(RECORDED INFORMATION begins)
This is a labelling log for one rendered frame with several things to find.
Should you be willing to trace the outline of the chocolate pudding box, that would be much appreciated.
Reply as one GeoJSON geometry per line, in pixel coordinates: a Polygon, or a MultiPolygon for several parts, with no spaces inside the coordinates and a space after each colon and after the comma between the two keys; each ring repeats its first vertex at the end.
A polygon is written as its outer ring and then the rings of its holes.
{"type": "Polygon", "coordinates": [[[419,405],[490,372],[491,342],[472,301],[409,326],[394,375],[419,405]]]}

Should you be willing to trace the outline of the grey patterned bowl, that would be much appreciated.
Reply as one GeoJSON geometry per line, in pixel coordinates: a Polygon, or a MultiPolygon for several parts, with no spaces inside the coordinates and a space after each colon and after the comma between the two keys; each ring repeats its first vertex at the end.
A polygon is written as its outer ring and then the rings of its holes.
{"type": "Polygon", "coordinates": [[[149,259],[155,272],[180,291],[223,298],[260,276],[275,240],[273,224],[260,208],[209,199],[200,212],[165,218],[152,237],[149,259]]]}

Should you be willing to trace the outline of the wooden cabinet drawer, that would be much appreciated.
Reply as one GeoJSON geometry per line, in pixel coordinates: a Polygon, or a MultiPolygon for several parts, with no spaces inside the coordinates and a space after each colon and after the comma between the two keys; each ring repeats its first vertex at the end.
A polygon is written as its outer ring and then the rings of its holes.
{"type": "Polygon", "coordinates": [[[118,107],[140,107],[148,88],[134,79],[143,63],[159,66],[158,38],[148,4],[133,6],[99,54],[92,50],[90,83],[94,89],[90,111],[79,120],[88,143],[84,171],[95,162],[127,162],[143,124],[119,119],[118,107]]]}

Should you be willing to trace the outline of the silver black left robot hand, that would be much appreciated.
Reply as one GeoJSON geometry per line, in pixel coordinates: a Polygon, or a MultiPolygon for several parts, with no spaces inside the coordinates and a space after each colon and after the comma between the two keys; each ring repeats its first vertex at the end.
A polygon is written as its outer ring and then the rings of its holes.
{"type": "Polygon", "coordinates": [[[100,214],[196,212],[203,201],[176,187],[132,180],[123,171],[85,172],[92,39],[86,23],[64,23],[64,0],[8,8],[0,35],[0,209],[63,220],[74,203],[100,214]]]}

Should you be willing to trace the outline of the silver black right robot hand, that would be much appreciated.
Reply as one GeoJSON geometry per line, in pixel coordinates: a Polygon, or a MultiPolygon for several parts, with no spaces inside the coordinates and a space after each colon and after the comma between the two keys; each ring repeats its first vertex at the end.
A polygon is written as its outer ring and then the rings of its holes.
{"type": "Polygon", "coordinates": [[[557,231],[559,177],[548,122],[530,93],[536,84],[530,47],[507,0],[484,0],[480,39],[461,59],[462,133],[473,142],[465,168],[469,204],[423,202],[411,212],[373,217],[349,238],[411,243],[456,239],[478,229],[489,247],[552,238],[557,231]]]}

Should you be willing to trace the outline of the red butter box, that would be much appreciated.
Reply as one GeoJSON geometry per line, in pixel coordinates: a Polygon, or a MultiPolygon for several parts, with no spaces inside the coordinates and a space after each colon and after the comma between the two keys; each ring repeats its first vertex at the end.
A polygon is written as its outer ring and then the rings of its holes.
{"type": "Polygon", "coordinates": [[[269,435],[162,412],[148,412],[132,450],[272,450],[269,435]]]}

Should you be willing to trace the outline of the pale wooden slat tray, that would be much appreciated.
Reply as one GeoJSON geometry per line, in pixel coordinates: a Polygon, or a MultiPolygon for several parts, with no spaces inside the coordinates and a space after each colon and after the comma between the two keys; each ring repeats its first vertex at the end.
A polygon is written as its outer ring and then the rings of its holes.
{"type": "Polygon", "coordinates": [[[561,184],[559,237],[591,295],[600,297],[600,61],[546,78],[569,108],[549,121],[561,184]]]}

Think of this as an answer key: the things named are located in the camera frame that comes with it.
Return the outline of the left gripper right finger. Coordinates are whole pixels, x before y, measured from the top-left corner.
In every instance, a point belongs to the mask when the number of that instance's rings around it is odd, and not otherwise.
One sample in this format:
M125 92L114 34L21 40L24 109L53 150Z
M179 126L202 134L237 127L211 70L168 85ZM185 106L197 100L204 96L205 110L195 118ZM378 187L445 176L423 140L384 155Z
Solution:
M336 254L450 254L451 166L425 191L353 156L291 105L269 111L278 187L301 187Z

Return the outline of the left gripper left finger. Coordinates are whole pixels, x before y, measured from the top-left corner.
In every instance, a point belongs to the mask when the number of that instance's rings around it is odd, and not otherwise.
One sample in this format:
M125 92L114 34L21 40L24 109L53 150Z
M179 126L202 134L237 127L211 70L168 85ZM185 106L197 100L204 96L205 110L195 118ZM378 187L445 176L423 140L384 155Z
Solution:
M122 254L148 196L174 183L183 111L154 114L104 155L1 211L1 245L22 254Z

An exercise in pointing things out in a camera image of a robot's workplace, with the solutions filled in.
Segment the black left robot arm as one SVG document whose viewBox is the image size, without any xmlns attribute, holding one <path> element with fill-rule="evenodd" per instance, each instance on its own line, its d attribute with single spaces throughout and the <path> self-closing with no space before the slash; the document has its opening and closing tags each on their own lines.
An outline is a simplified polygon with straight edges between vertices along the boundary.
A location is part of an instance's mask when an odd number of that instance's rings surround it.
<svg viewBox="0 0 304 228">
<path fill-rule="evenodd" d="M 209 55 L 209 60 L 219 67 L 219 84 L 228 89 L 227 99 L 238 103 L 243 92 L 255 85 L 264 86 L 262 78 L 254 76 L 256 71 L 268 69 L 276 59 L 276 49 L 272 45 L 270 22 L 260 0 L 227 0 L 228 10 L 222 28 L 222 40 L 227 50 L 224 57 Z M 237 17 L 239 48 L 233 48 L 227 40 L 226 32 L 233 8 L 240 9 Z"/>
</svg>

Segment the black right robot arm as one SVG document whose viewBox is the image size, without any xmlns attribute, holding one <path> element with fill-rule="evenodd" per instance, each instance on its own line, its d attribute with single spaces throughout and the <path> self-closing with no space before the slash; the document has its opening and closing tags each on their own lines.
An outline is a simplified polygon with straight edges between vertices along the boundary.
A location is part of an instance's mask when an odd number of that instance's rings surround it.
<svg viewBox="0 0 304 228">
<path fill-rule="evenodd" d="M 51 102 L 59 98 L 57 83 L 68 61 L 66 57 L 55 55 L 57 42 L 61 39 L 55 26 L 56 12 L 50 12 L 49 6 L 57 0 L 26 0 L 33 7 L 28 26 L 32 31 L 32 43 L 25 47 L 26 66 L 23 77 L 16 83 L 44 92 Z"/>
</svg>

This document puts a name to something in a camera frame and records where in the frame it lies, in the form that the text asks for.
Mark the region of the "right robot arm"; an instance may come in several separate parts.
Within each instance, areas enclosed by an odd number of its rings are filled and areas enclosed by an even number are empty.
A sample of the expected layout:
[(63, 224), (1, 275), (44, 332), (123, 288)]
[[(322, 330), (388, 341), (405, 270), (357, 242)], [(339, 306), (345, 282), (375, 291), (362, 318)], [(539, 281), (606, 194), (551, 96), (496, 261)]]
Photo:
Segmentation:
(RECORDED INFORMATION ends)
▸ EXERCISE DETAILS
From the records above, copy only the lines starting with the line that holds "Return the outline of the left gripper left" and going on through the line that holds "An exercise in", exactly as written.

▸ EXERCISE RESPONSE
Return the outline of the left gripper left finger. Coordinates are whole pixels, x before y, measured from the top-left corner.
In every instance, a point belongs to the mask when the number of that instance's rings around it is odd, and not otherwise.
One sample in this format:
M125 92L114 34L21 40L24 109L53 150Z
M179 126L202 134L237 127L211 70L168 85ZM185 106L197 100L204 96L205 110L195 118ZM378 187L445 176L423 140L384 155Z
Solution:
M122 254L148 196L174 183L183 111L154 114L104 155L1 211L1 245L22 254Z

An exercise in pointing things out in a camera image of a robot's workplace, with the solutions filled in.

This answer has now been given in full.